It is hard to define each of these terms because they represent complex, nuanced realities.

We tried to broach these definitions at a gathering of Discipleship·org leaders in 2018, but we got bogged down and had to stop. I knew we would need to come back to this important work early in 2019 and that’s what we did in early January. After praying about it and seeking counsel, we met in Phoenix. This article is a summary of our meeting and the working definitions that we plan to use with Discipleship·org.
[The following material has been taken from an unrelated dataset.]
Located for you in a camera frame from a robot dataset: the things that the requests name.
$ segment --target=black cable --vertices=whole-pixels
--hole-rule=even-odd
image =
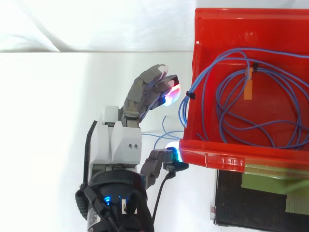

Thank you for taking time to read through my brief summary of our definitions and for joining this conversation with your comments and prayers:

Who Was Present

I was pleased that we (myself and Discipleship·org’s Geary Tanner) were joined by Bill Hull (and Ben Sobels) from the Bonhoeffer Project, Jim Putman (Relational Discipleship Network), Dann Spader (Live Jesus Initiative, formerly with SonLife and Global Youth Initiative), Todd Wilson (Exponential), Justin Gravitt (Navigator Church Ministries), Steve McCoy (Small Circle) and several key observers and supporters. Roy Moran, an expert in Disciple Making Movements and the chairman of the board for New Generations, also joined us to provide subject expertise and to help us better understand Disciple Making Movements (DMMs).

1. Defining a Church

This might sound like an easy thing to do, but it is not.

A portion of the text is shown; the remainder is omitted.